- **TASK TO COMPLETE**
The entries follow. Copy every line in which "noun" appears.

- **DATA SHOWN**
%%

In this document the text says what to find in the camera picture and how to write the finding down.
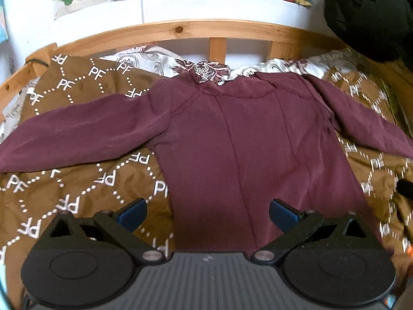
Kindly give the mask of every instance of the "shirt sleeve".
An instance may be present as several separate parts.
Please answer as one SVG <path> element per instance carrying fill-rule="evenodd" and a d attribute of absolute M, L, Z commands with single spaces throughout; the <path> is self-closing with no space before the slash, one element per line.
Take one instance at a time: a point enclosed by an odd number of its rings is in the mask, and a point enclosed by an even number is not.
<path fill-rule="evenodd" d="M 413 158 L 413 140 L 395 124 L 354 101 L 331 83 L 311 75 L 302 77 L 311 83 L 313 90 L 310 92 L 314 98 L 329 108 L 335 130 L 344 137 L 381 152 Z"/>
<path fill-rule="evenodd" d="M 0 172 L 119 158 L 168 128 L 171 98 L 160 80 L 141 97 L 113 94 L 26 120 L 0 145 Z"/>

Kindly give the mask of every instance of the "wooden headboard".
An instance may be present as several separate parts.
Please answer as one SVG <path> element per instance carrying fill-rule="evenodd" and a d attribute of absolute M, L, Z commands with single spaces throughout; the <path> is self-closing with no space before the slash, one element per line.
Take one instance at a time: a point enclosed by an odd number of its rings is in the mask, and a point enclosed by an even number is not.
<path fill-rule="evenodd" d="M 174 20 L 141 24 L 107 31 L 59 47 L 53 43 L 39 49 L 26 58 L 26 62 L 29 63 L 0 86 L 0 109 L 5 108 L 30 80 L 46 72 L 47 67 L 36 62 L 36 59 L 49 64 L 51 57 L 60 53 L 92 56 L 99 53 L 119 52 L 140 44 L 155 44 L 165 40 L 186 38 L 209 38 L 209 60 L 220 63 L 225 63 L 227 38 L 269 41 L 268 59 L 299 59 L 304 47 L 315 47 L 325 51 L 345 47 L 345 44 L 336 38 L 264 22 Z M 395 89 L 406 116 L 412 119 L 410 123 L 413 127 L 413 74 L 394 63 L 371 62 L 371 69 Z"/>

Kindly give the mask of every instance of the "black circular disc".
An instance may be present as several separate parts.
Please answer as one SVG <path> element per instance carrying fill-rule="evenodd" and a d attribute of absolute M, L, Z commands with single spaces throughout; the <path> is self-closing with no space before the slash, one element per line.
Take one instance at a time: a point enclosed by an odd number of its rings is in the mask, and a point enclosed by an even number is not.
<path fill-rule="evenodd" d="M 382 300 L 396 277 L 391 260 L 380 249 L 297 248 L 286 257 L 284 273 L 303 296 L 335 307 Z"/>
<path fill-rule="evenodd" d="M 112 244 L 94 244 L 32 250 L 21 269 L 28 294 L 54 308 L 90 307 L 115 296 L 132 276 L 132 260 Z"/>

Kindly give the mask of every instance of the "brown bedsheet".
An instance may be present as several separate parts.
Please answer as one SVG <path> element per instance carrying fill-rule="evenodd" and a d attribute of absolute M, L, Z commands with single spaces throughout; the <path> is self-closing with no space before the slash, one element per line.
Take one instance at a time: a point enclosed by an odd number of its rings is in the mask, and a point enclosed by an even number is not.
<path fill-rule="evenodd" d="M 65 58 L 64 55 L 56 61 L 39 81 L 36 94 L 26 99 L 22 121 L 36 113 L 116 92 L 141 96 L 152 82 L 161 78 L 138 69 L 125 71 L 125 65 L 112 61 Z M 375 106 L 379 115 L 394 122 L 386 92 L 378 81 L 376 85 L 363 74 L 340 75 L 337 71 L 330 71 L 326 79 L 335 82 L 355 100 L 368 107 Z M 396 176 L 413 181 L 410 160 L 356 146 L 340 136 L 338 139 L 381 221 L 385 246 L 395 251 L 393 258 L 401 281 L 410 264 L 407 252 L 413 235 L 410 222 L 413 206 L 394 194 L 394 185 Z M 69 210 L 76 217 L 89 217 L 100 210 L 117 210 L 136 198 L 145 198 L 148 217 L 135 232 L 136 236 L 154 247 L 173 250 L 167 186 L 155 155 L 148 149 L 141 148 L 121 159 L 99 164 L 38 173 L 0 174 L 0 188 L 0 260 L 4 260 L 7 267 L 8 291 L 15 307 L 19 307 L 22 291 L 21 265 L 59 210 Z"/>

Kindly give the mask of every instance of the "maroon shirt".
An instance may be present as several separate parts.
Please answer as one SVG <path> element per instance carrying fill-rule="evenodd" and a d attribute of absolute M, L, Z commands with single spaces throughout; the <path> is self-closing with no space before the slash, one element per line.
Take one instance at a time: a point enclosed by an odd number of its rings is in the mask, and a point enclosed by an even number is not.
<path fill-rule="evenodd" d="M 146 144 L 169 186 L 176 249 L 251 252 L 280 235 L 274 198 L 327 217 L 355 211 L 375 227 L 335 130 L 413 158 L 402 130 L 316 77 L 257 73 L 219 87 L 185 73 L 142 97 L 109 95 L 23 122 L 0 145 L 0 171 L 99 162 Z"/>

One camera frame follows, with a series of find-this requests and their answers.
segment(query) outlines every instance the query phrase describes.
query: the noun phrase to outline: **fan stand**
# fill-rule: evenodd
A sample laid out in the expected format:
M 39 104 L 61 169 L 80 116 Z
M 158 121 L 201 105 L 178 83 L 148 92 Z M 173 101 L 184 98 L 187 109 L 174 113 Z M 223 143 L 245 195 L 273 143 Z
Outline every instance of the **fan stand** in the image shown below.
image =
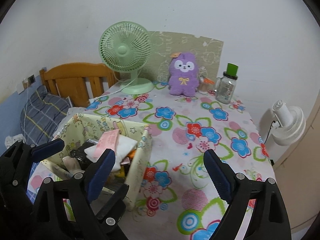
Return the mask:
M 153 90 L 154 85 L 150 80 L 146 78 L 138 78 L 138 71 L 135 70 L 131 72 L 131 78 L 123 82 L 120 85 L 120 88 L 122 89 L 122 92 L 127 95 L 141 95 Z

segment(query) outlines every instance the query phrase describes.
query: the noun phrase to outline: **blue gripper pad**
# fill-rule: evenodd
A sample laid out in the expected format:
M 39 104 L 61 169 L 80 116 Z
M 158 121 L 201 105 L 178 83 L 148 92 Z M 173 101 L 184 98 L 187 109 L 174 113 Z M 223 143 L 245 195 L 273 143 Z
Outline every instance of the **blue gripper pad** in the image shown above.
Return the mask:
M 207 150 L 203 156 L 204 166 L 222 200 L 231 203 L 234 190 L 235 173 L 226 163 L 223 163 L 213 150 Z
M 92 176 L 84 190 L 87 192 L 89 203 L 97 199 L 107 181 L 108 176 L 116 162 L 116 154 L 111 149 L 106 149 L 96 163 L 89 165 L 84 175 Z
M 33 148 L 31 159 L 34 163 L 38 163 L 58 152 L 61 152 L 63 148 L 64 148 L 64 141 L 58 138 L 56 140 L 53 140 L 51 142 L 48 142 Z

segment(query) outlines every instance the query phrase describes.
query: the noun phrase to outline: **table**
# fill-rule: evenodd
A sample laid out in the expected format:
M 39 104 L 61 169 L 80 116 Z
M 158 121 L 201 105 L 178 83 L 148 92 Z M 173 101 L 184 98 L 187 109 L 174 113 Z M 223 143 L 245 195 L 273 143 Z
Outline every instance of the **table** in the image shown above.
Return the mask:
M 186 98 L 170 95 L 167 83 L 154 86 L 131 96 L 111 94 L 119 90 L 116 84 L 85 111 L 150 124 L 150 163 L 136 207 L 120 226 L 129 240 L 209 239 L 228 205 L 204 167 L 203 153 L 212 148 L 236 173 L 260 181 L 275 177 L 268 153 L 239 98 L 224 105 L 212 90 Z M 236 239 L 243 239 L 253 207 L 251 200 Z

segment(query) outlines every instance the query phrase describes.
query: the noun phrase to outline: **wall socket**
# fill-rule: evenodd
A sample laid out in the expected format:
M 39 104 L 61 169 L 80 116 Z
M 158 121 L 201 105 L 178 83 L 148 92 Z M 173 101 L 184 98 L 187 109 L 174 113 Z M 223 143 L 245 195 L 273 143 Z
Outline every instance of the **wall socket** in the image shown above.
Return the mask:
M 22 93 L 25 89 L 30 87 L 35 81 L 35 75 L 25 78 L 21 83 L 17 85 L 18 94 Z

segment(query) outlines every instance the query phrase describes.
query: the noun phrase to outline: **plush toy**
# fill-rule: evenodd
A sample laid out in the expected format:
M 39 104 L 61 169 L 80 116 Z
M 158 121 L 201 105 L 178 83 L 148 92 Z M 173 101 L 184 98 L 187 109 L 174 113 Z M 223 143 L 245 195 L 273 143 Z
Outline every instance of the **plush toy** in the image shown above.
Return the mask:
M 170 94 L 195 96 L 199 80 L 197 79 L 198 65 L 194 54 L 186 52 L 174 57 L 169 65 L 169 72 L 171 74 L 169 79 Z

%%

- **WRITTEN ANSWER**
query: the noun phrase to outline: **fan stand**
query: the noun phrase to outline: **blue gripper pad**
query: the noun phrase to outline: **table**
query: the noun phrase to outline: **wall socket**
query: the noun phrase to outline: **plush toy**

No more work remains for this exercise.